The attack left her son mentally scarred, she added. Since that day, he has been frightened of dogs when he sees them on the street.
“There need to be consequences for such a vicious attack,” she said. “I want to make sure the dog can’t hurt anybody again.”
Wong said Mejia and her boyfriend, Fredy Gomez, did not offer their contact information to the nanny at the time. She said she was able to identify the two only after procuring security footage from a nearby hotel and posting it on Nextdoor.
“Dog bites are like car accidents,” Caywood told Mejia during the hearing. “You can’t leave the scene. You have to stay and provide your information.”
‘Somebody’s gotta do it’
Capt. Rebecca Fenson of Animal Care & Control said hearings rarely get interesting. Though she does not currently attend them, she has sat through around 100 — making her one of the most experienced officers in her agency.
“It’s really not sexy stuff,” Fenson said. “The ones that get a little more ‘Jerry Springer’ are where owners get emotional. You just feel like your child’s gotten in trouble in kindergarten. It’s totally understandable.”
Dog judges consider several factors when making their decisions, said Virginia Donohue, executive director of Animal Care & Control. One is the “bite scale”: an official way to grade the severity of a dog bite. Another is the dog’s history of attacks.
Ultimately, it’s up to Caywood and fellow hearing officer Diana Rosenstein to decide what to do with the dogs.
The Police Department’s one-man dog unit, Officer Greg Sutherland, can offer a recommendation, but he typically sticks to reporting the findings of his investigations. Animal Care & Control officers can also recommend a course of action, but they tend to only share any records of the dog’s history.

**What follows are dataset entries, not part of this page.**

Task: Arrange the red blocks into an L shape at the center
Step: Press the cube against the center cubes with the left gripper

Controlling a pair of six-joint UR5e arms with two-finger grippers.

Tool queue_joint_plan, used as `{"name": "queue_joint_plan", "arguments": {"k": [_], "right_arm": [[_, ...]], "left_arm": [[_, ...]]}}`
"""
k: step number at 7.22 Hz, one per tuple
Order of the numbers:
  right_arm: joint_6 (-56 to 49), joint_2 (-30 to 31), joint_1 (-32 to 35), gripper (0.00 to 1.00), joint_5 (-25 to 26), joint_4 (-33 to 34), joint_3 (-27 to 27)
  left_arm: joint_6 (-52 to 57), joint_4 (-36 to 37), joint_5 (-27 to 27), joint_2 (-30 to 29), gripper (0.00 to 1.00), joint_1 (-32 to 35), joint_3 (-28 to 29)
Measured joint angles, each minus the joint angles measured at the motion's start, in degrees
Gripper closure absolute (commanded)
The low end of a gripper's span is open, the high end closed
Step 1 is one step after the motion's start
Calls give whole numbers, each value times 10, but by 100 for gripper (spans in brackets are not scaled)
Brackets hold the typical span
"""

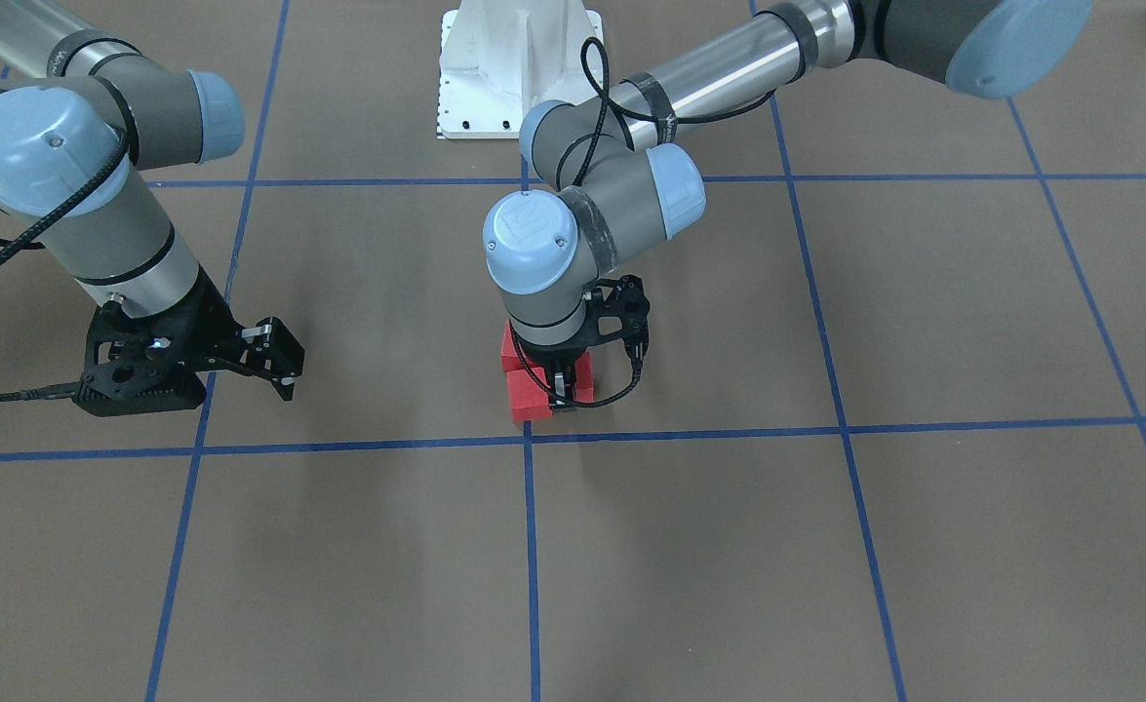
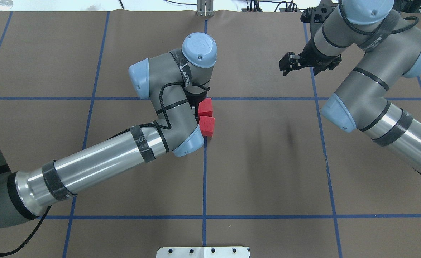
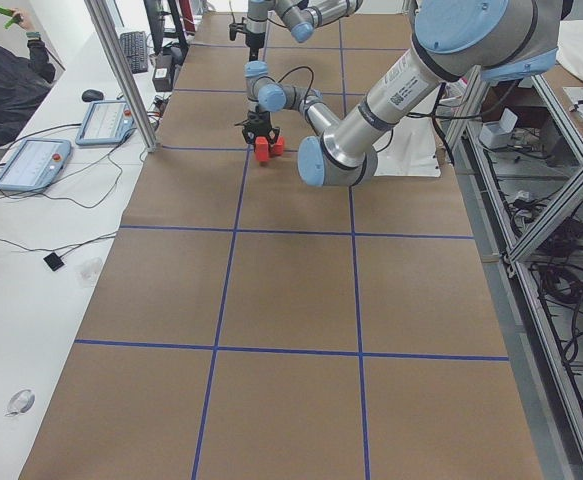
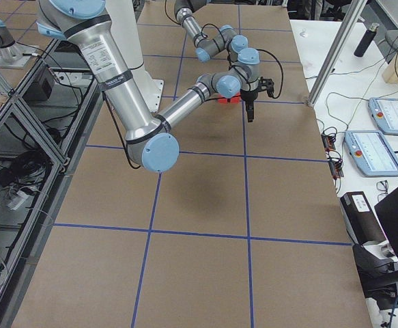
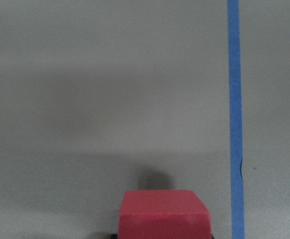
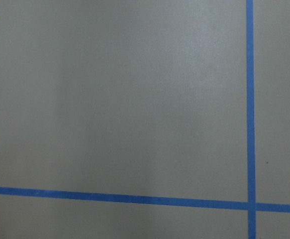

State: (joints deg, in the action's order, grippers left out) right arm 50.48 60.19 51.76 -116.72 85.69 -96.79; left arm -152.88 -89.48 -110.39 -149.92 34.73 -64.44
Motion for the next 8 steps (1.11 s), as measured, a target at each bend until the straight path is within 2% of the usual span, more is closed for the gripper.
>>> {"name": "queue_joint_plan", "arguments": {"k": [3, 4, 8], "right_arm": [[0, -1, -1, 1, 0, 1, -1], [1, -1, -1, 1, 0, 1, -1], [1, 1, -1, 1, 1, 0, 0]], "left_arm": [[-4, 0, 0, 0, 73, 1, 1], [-4, 0, 0, 0, 59, 1, 1], [-7, -1, 0, 0, 51, 1, 2]]}}
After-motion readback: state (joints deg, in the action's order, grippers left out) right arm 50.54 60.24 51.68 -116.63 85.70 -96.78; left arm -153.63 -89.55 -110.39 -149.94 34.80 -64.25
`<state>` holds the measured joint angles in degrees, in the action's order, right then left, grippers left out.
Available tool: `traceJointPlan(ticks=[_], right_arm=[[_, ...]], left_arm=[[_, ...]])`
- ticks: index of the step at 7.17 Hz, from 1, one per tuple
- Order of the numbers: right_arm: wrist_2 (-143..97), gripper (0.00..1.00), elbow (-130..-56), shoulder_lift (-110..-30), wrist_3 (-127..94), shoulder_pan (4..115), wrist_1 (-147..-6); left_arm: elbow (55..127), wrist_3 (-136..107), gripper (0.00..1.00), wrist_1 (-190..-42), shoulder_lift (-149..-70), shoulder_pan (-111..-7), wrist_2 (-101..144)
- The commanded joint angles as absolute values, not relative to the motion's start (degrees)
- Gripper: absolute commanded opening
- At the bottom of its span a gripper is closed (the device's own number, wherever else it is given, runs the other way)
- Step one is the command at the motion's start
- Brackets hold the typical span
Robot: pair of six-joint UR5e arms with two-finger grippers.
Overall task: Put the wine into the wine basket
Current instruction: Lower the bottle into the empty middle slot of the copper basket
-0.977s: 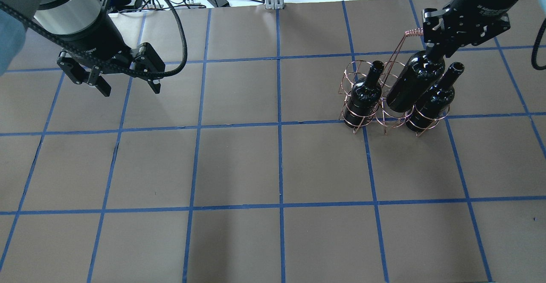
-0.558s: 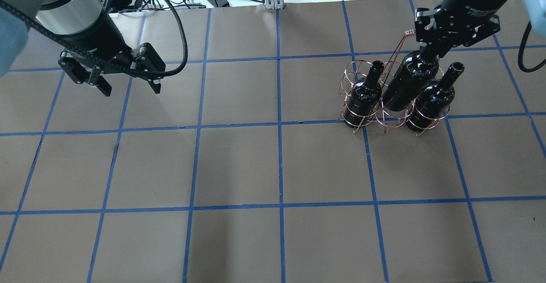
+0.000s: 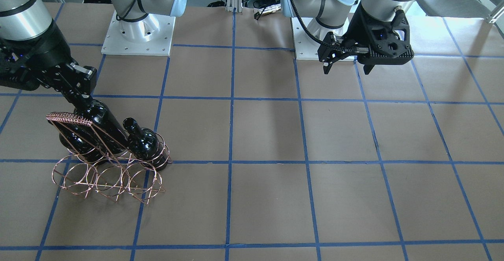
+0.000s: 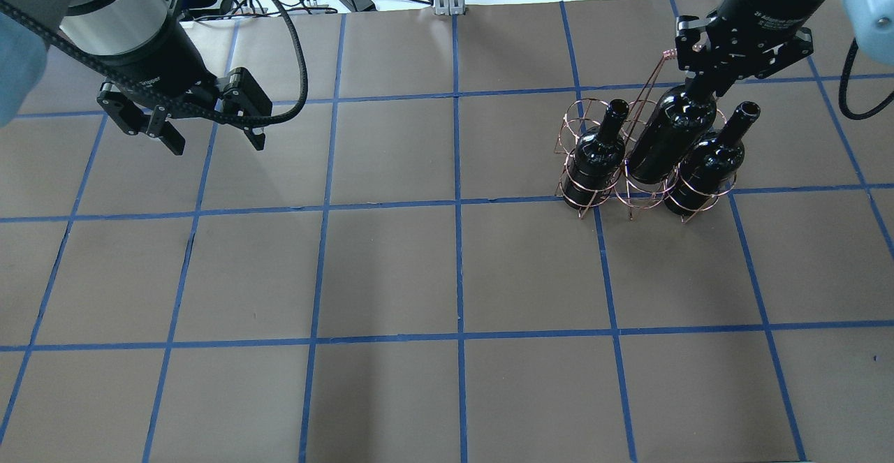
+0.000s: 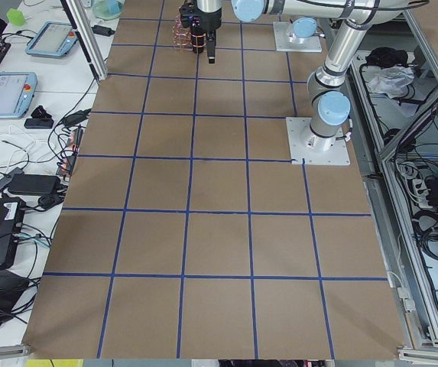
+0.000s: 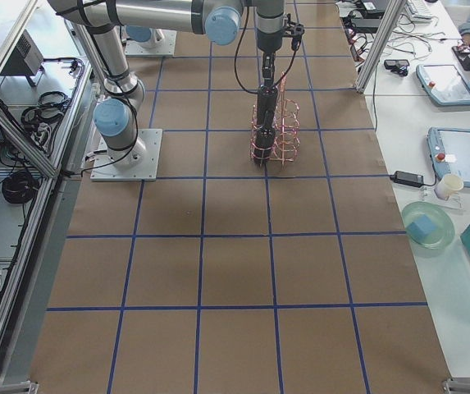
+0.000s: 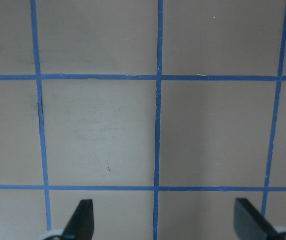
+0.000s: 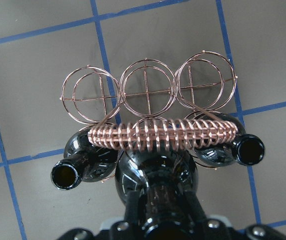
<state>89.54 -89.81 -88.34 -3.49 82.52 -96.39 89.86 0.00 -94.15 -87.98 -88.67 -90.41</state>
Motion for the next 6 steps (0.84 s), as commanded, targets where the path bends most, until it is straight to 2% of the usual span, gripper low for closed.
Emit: traceJointPlan(ticks=[1,6], right_arm=[[89.83,0.0,-89.82,-88.15,-3.16,82.53,-96.33],[89.65,0.0,-92.11,-87.19,-3.43,82.44,-96.59]], left_arm=[[89.91,0.26,1.0,-93.17,-88.59,-88.59,-90.44],[90.0,-0.35,1.0,-91.85,-88.59,-88.59,-90.35]])
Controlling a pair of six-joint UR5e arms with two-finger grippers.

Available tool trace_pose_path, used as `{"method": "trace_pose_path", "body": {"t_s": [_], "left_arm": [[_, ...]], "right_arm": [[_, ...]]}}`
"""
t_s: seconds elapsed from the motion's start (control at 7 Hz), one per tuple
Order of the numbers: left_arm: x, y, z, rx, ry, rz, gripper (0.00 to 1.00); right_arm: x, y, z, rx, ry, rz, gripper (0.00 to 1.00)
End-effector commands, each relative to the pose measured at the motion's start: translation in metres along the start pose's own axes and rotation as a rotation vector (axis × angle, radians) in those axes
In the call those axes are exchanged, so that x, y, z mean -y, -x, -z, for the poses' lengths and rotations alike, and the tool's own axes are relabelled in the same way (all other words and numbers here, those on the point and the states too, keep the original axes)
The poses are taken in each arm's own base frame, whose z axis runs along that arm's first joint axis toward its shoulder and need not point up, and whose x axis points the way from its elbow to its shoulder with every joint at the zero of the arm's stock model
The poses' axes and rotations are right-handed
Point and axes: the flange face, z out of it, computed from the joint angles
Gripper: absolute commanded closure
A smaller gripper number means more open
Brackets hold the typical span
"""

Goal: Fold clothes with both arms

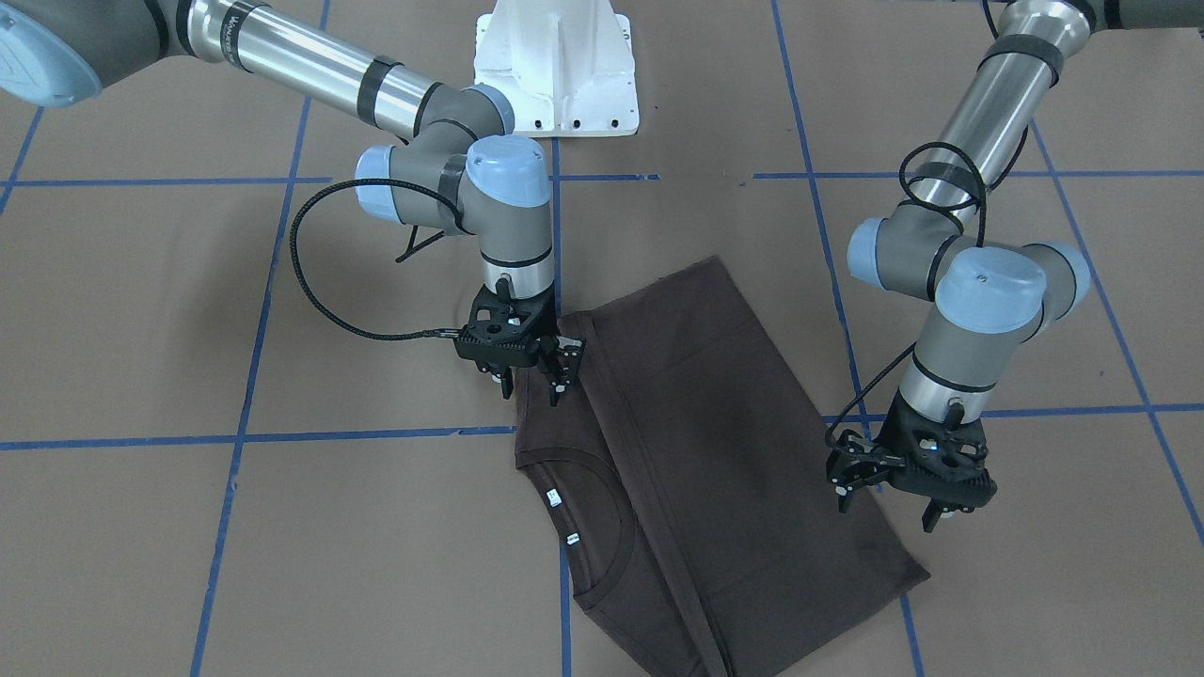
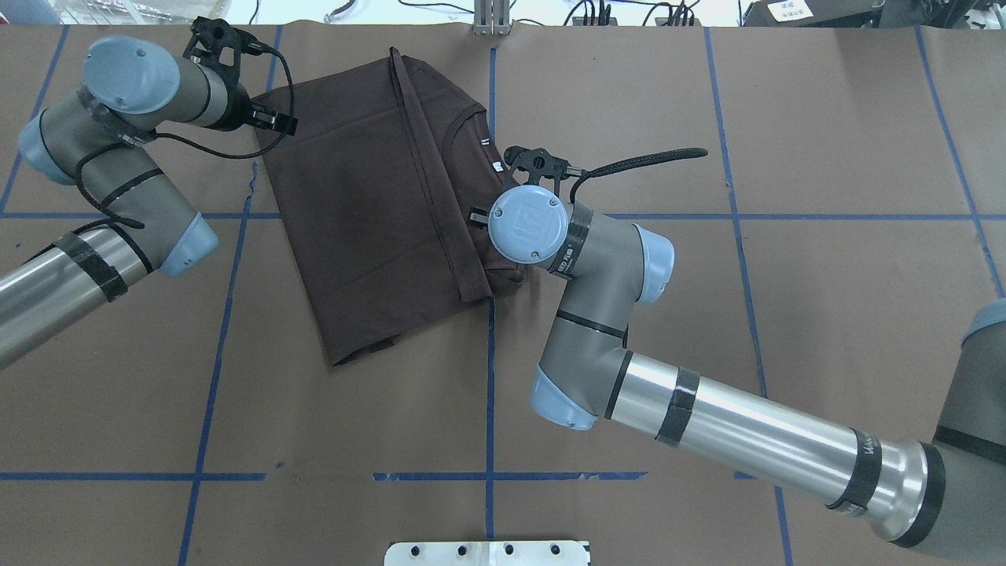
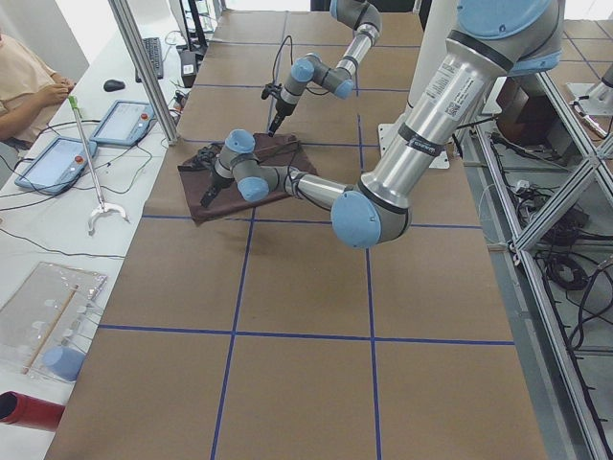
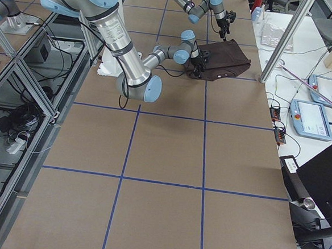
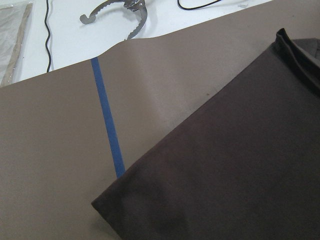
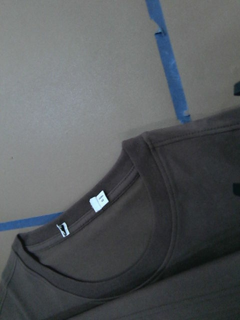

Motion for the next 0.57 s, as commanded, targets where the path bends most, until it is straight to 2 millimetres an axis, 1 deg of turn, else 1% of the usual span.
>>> {"method": "trace_pose_path", "body": {"t_s": [0.0, 0.14, 0.29, 0.43], "left_arm": [[-0.0028, 0.0009, -0.0017, 0.002, 0.005, 0.000, 0.00], [-0.0028, 0.0009, -0.0017, 0.002, 0.005, 0.000, 0.00], [-0.0028, 0.0009, -0.0017, 0.002, 0.005, 0.000, 0.00], [-0.0028, 0.0009, -0.0017, 0.002, 0.005, 0.000, 0.00]], "right_arm": [[-0.0117, -0.0011, -0.0055, -0.013, 0.010, 0.015, 0.34], [-0.0126, -0.0013, -0.0063, -0.015, 0.007, 0.018, 0.35], [-0.0127, -0.0021, -0.0078, -0.019, 0.006, 0.020, 0.42], [-0.0124, -0.0001, -0.0061, -0.018, 0.006, 0.012, 0.91]]}}
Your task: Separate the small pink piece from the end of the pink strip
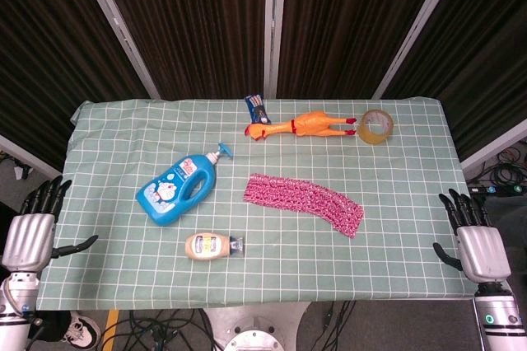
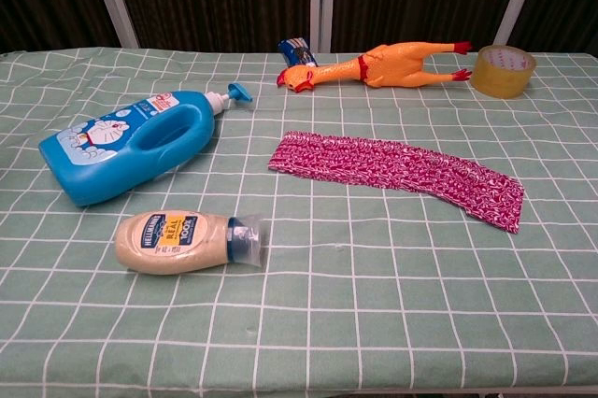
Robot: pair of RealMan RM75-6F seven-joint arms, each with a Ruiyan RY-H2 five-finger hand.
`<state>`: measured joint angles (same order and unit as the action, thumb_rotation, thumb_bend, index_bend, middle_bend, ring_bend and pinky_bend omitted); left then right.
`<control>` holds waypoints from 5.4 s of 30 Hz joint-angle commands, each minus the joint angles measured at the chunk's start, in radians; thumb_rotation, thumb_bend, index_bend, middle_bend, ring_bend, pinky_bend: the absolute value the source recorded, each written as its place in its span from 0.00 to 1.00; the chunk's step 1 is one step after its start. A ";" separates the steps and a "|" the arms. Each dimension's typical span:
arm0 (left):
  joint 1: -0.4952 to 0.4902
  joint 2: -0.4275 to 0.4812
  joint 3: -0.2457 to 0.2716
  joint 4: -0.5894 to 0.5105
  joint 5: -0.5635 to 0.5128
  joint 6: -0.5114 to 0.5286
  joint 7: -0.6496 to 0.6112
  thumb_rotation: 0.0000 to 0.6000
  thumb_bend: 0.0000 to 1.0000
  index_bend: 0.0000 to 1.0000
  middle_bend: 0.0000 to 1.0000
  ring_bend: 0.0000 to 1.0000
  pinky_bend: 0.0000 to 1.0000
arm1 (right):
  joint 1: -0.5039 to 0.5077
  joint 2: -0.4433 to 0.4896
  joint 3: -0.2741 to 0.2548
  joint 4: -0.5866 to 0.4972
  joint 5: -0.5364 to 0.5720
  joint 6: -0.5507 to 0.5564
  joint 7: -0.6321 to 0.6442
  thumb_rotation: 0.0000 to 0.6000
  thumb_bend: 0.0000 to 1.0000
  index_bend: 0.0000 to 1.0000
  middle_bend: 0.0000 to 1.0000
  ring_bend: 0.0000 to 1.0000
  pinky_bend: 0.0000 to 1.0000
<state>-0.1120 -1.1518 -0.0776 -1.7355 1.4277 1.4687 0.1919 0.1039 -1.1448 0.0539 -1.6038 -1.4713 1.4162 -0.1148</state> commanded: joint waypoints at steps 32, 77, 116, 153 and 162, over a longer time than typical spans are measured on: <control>0.017 -0.010 0.025 -0.006 0.015 0.018 0.034 0.72 0.05 0.05 0.00 0.00 0.12 | 0.024 -0.016 -0.017 0.019 -0.015 -0.043 -0.031 1.00 0.99 0.00 0.00 0.00 0.00; 0.028 0.029 0.059 0.035 0.077 0.011 -0.090 0.90 0.05 0.05 0.00 0.00 0.12 | 0.384 -0.107 -0.024 -0.179 0.545 -0.578 -0.437 1.00 1.00 0.04 0.97 0.86 0.75; 0.018 0.038 0.054 0.017 0.073 -0.005 -0.072 0.81 0.05 0.05 0.00 0.00 0.12 | 0.503 -0.116 -0.150 -0.120 0.762 -0.548 -0.443 1.00 1.00 0.15 0.98 0.86 0.75; 0.003 0.031 0.052 -0.008 0.068 -0.018 -0.028 0.81 0.05 0.05 0.00 0.00 0.12 | 0.394 -0.007 -0.135 -0.159 0.535 -0.435 -0.230 1.00 1.00 0.16 0.98 0.86 0.75; 0.010 0.036 0.052 0.005 0.057 -0.014 -0.048 0.81 0.05 0.05 0.00 0.00 0.12 | 0.455 -0.093 -0.101 -0.149 0.582 -0.485 -0.321 1.00 1.00 0.15 0.98 0.86 0.75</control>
<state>-0.1025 -1.1160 -0.0256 -1.7312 1.4852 1.4542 0.1443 0.5452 -1.2235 -0.0517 -1.7571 -0.9073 0.9449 -0.4186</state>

Donohue said the agency does not track how many euthanizations — “destruction orders,” as they’re officially called — are handed down from dog court. She could recall only one this year.
Fenson said she is inured to contentious hearings where euthanasia might be at play.
“It would be sad if the dog had a really good home,” she said. “But that often isn’t the case. We see so many soul-crushing, heartbreaking cases of dog abuse. I just want everyone to be in compliance.”
Rosenstein, the other dog judge, is likewise unfazed.
“I don’t mind it,” Rosenstein said. “Somebody’s gotta do it.”
SFPD declined to make Sutherland available for an interview. The Department of Police Accountability declined a request to interview Caywood.
‘Afterward, I was afraid’
Last to take the stand Tuesday was Gomez, Mejia’s boyfriend who co-owns Max.
He had little to say, other than that he couldn’t offer the nanny his contact information after the attack because he does not speak English. Caywood told him through an interpreter that he should’ve offered his driver’s license.
“I have concerns that you may not be taking this dog’s aggressiveness seriously enough,” Caywood said.
In surveillance footage from after the attack, Gomez sits back down at the restaurant where he was dining and sips a drink.
“It appears you just sat down and finished your beer and didn’t do anything,” Caywood said.
“Afterward, I was afraid,” Gomez replied. “So I drank the beer.”
A decision about Max’s fate is expected within weeks.